4 Tidy Format
Collect data in a simple, consistent format called tidy data,[1] such that minimal effort is required to clean the data once you get to the analysis: Rows represent observations, columns represent the variables measured for those observations:
Good example
The iris
data set (preinstalled with R) is in tidy format:
Sepal.Length | Sepal.Width | Petal.Length | Petal.Width | Species |
---|---|---|---|---|
5.1 | 3.5 | 1.4 | 0.2 | setosa |
4.9 | 3.0 | 1.4 | 0.2 | setosa |
4.7 | 3.2 | 1.3 | 0.2 | setosa |
4.6 | 3.1 | 1.5 | 0.2 | setosa |
5.0 | 3.6 | 1.4 | 0.2 | setosa |
... | ... | ... | ... | ... |
Here, the rows each represent one observation (a distinct flower), and the columns represent the variables measured/recorded (physical dimensions and species).
Bad example
A common deviation from tidy format is to represent groups as columns:
women | men |
---|---|
114 | 123 |
121 | 117 |
125 | 117 |
108 | 117 |
122 | 116 |
Do you have different groups? Time points? Replicates of the experiment? Then try to adhere to the same principle: Columns are variables.
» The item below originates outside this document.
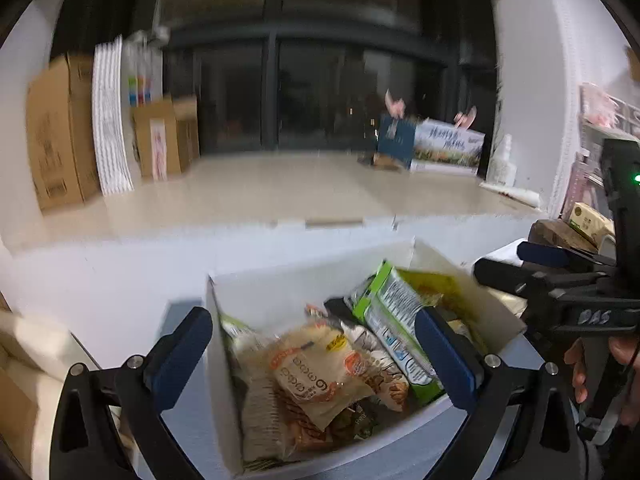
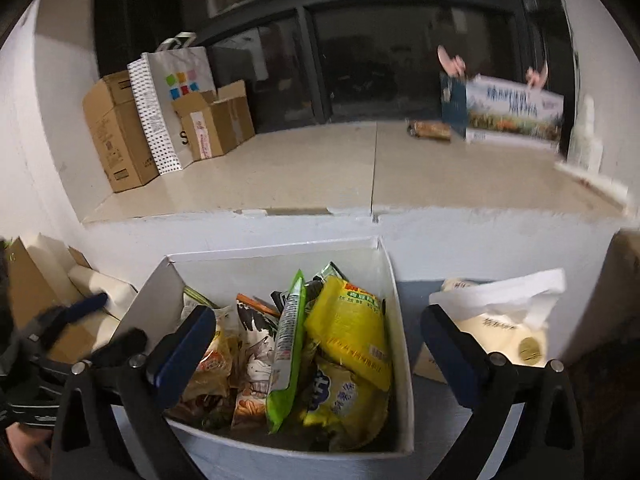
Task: Organize snacks
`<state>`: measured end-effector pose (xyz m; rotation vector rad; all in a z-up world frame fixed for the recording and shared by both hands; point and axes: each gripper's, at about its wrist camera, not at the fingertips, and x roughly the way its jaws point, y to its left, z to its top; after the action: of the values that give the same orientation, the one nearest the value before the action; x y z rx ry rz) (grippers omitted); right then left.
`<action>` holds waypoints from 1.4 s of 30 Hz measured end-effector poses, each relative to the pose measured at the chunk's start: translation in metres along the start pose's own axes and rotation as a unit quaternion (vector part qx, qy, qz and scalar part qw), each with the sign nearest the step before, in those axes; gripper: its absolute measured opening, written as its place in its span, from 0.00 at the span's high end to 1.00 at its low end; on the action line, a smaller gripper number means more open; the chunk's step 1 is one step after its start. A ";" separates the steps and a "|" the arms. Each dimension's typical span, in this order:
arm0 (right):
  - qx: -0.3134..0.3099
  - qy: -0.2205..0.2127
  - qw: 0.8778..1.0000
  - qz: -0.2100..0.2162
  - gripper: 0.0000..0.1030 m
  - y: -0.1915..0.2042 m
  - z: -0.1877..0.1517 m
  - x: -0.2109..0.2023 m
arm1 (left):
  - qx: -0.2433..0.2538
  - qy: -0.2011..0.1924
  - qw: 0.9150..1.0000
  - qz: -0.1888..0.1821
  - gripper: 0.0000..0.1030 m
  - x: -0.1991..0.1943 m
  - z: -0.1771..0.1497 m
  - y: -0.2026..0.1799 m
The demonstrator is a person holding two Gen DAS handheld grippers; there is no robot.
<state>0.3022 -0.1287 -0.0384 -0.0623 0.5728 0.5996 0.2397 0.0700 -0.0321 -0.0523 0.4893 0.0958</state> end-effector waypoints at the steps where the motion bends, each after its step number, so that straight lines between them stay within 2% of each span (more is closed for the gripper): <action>1: -0.008 -0.006 1.000 -0.003 0.00 0.003 -0.001 -0.005 | 0.001 -0.009 1.000 0.004 0.00 -0.009 0.001 -0.002; 5: -0.055 -0.038 0.997 -0.027 0.00 0.023 -0.015 -0.035 | -0.019 -0.027 0.999 0.028 0.00 -0.045 0.003 0.000; 10: -0.060 -0.060 0.996 -0.026 0.00 0.036 -0.040 -0.075 | -0.040 -0.021 0.996 0.073 0.00 -0.078 -0.008 0.006; 11: -0.059 -0.065 0.996 -0.025 0.00 0.038 -0.045 -0.084 | -0.041 -0.024 0.996 0.072 0.00 -0.085 -0.011 0.007; 16: -0.047 -0.087 0.995 -0.030 0.00 0.042 -0.071 -0.126 | -0.071 0.001 0.997 0.013 0.00 -0.114 -0.035 0.009; 20: -0.012 -0.053 0.998 -0.027 0.00 0.035 -0.095 -0.147 | -0.071 0.039 0.996 0.027 0.00 -0.129 -0.062 -0.003; 22: -0.001 -0.048 0.999 -0.024 0.00 0.034 -0.107 -0.159 | -0.060 0.063 0.996 0.018 0.00 -0.135 -0.076 -0.012; 26: 0.000 -0.025 0.999 -0.028 0.00 0.043 -0.133 -0.182 | -0.054 0.078 0.995 -0.022 0.00 -0.153 -0.093 -0.028; 32: 0.001 -0.048 0.998 -0.046 0.00 0.053 -0.149 -0.227 | -0.020 0.070 0.997 -0.040 0.00 -0.201 -0.103 -0.046; 35: 0.001 -0.065 0.997 -0.050 0.00 0.055 -0.148 -0.245 | -0.029 0.064 0.996 -0.048 0.00 -0.215 -0.101 -0.047; 42: 0.003 -0.060 0.996 -0.058 0.00 0.057 -0.146 -0.249 | -0.017 0.057 0.997 -0.054 0.00 -0.223 -0.096 -0.056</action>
<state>0.0309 -0.2421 -0.0245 -0.0524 0.4507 0.4852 0.0051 -0.0104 -0.0097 -0.1172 0.5981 -0.0053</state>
Simply add a variable that indicates which group/time point/replicate this observation belongs to:
sex | SBP |
---|---|
female | 114 |
female | 121 |
female | 125 |
female | 108 |
female | 122 |
male | 123 |
male | 117 |
male | 117 |
male | 117 |
male | 116 |
Converting to tidy format
If you have data split by group/time point/replicate here is how you can convert it to tidy format:
# The untidy data set
Untidy
women men
1 114 123
2 121 117
3 125 117
4 108 117
5 122 116
# Convert by hand
<- data.frame(
Tidy sex = rep(c("female", "male"), each = nrow(Untidy)),
SBP = c(Untidy$women, Untidy$men)
)
# Convert using a package (install if missing)
library("reshape2")
melt(Untidy)
variable value
1 women 114
2 women 121
3 women 125
4 women 108
5 women 122
6 men 123
7 men 117
8 men 117
9 men 117
10 men 116
If you have a simple data set like the one shown here, converting with the package reshape2
is easiest. Converting by hand may be slightly more work, but I prefer it because you can easily see what’s going on, add more variables if needed, etc.